WTF?! PC gamers often joke that seasonal temperature changes have a noticeable effect on the internal temperature of their systems under heavy load. The recent record cold spell in northern China allowed the content creator to take this idea to the extreme.
Chinese hardware enthusiast and content creator 苏”baka recently posted a video (below) of her testing a PC outdoors at -63 degrees. The experiment resulted in some fun hurdles and workarounds.
Last Sunday, the northern Chinese city of Mohe published the aforementioned temperature is one of the lowest in China on record. To see the impact of extreme weather conditions on a PC, Baka tested a rig containing an Intel i9-13900K and an Nvidia GeForce RTX 4090 outside for two nights.
Anyone who has used tools like MSI Afterburner or CPUTemp knows that graphics cards and processors get very hot when doing intensive tasks, sometimes reaching 100 degrees Celsius.
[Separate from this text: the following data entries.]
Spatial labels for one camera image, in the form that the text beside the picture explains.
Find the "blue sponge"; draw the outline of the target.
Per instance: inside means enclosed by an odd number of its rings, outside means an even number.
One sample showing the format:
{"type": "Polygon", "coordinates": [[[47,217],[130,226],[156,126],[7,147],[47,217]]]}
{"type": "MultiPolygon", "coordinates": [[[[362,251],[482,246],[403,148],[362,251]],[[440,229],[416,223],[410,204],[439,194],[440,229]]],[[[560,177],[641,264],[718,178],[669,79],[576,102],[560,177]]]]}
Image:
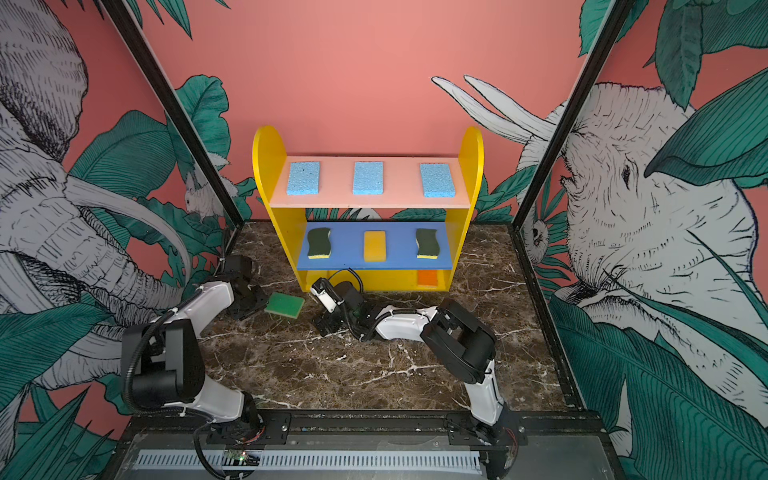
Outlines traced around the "blue sponge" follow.
{"type": "Polygon", "coordinates": [[[423,196],[425,198],[454,198],[456,189],[450,165],[422,163],[419,166],[423,196]]]}
{"type": "Polygon", "coordinates": [[[354,165],[353,194],[360,196],[382,195],[384,165],[379,161],[356,162],[354,165]]]}
{"type": "Polygon", "coordinates": [[[320,170],[321,166],[318,161],[292,162],[289,168],[286,194],[288,196],[318,194],[320,170]]]}

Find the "bright green sponge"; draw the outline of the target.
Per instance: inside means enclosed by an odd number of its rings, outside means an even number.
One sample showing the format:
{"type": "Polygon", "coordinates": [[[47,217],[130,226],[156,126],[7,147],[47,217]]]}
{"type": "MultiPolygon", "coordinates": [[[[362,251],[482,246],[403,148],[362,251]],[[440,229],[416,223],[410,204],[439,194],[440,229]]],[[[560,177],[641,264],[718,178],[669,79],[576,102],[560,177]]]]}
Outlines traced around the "bright green sponge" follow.
{"type": "Polygon", "coordinates": [[[269,296],[264,311],[272,315],[297,319],[304,303],[303,297],[274,292],[269,296]]]}

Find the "orange yellow sponge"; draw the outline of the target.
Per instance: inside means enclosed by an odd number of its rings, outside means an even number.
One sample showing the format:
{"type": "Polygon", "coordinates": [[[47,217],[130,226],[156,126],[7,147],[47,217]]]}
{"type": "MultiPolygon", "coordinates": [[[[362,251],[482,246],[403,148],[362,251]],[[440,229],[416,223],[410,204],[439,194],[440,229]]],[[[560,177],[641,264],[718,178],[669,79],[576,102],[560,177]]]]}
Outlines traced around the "orange yellow sponge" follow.
{"type": "Polygon", "coordinates": [[[419,270],[417,272],[417,285],[420,288],[437,288],[439,284],[436,270],[419,270]]]}

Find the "dark green sponge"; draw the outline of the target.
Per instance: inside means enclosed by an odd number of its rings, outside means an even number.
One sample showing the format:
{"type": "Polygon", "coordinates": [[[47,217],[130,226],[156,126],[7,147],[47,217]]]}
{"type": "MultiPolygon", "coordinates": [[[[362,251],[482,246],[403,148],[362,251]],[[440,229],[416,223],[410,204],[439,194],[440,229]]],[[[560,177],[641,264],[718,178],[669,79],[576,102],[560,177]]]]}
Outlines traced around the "dark green sponge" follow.
{"type": "Polygon", "coordinates": [[[416,230],[416,244],[418,259],[436,260],[441,253],[437,238],[437,230],[431,228],[419,228],[416,230]]]}
{"type": "Polygon", "coordinates": [[[310,260],[327,259],[332,253],[331,229],[328,227],[313,228],[307,234],[308,251],[310,260]]]}

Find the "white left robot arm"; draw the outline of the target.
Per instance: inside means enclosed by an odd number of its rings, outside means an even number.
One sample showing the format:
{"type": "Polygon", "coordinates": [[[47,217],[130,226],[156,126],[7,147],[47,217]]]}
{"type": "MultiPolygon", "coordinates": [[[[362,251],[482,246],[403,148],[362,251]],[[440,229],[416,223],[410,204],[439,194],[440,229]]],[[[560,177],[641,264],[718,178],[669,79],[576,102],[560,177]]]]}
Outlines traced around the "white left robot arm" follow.
{"type": "Polygon", "coordinates": [[[121,395],[131,412],[179,409],[214,424],[261,428],[253,397],[210,378],[199,346],[201,333],[221,312],[239,320],[266,306],[267,295],[254,282],[254,270],[251,258],[228,256],[219,273],[179,305],[125,330],[121,395]]]}

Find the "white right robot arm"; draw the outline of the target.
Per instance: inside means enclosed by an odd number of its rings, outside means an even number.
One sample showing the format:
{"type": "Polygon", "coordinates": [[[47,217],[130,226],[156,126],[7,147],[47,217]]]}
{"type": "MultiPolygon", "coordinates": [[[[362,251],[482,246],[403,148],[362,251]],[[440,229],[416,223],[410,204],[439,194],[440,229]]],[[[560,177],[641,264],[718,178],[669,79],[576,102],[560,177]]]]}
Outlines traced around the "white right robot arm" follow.
{"type": "Polygon", "coordinates": [[[325,312],[313,320],[318,332],[329,335],[345,327],[357,340],[408,340],[426,345],[438,363],[464,385],[472,420],[463,432],[484,445],[504,436],[498,425],[506,410],[496,378],[497,337],[490,327],[450,298],[428,308],[374,305],[350,281],[332,285],[314,282],[310,293],[325,312]]]}
PC builders and tuners often spend a lot of money keeping these components cool. This task is often made easier in winter when the ambient temperature is cooler, but how cold is too cold?
Baka started by testing another PC in the cold without built-in cooling, which ran at around -1.8°C. After a few minutes of stress testing the AIDA64 with heatsink, the maximum temperature reached 3°C.
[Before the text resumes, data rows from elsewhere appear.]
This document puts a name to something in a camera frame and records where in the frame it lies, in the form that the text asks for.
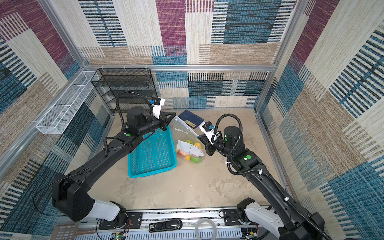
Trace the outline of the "teal plastic basket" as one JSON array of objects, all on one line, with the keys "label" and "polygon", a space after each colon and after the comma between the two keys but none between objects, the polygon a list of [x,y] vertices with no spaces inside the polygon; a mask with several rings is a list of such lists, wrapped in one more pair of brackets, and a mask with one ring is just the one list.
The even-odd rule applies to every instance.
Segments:
[{"label": "teal plastic basket", "polygon": [[171,127],[164,132],[157,129],[150,138],[142,142],[128,155],[128,176],[143,178],[173,170],[177,156]]}]

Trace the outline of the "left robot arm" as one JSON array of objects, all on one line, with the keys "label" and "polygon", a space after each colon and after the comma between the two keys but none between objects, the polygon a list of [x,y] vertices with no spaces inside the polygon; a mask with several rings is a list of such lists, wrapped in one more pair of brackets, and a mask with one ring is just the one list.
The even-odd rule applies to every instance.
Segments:
[{"label": "left robot arm", "polygon": [[146,113],[143,107],[133,107],[122,119],[121,131],[105,143],[103,151],[67,175],[57,174],[52,184],[52,205],[74,222],[92,219],[114,223],[121,228],[127,221],[126,208],[116,202],[93,199],[88,191],[94,183],[121,158],[132,153],[145,135],[157,129],[167,130],[176,113]]}]

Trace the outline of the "green lime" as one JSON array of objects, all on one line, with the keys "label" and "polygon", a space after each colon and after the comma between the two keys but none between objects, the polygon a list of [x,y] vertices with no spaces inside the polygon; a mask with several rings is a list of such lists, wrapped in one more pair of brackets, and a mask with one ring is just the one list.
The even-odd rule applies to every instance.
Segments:
[{"label": "green lime", "polygon": [[191,162],[199,164],[202,162],[202,159],[191,156]]}]

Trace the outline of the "red apple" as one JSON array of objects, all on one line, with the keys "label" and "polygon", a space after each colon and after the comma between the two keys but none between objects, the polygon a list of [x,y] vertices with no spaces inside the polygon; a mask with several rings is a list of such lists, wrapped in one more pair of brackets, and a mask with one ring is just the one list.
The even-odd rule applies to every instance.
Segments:
[{"label": "red apple", "polygon": [[186,157],[188,154],[184,153],[181,150],[178,150],[178,155],[182,156],[183,158]]}]

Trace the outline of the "clear zip top bag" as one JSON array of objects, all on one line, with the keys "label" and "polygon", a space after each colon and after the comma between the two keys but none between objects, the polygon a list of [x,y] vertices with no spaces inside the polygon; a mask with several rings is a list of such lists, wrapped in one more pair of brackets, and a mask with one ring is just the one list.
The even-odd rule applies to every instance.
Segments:
[{"label": "clear zip top bag", "polygon": [[178,116],[173,118],[171,130],[177,159],[200,164],[205,158],[205,153],[196,132]]}]

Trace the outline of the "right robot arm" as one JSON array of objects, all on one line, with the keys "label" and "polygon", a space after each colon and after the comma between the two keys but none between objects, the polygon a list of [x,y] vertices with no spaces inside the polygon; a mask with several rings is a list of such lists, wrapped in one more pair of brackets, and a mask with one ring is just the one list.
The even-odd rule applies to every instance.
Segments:
[{"label": "right robot arm", "polygon": [[209,156],[220,153],[226,157],[229,172],[252,183],[266,198],[273,211],[247,198],[237,205],[241,223],[257,223],[280,240],[329,240],[325,221],[318,213],[310,213],[297,202],[269,173],[262,160],[247,149],[241,126],[229,126],[221,133],[211,122],[200,127],[198,139]]}]
When Baka tested the 13900K/4090 system under similar conditions with the 4090’s AIO cooler, the GPU stopped working because the liquid coolant had frozen. This is where everything went crazy.
Baka then installed a passive GPU cooler and attached the tower next to a fan array the same size as the tower. When she turned everything on, the cooling system sounded like it was about to take off from the runway.
Under these conditions, the processor reached 6.18 GHz at about 15°C, and the graphics card maintained a temperature of -40°C with a -18°C hotspot. In the October test, the same processor achieved a record overclock of 8.8 GHz using liquid nitrogen cooling, which can reach temperatures as low as -196°C.
One would imagine that the best software to launch the 4090 in sub-zero weather would be an infamous high-end game like Crysis, Microsoft Flight Simulator, or perhaps Portal RTX. Baka chose Minesweeper.
The video doesn’t say much about how other components, like the motherboard, RAM, or SSD, held up in the cold. However, Baka promised that no equipment was damaged during the test.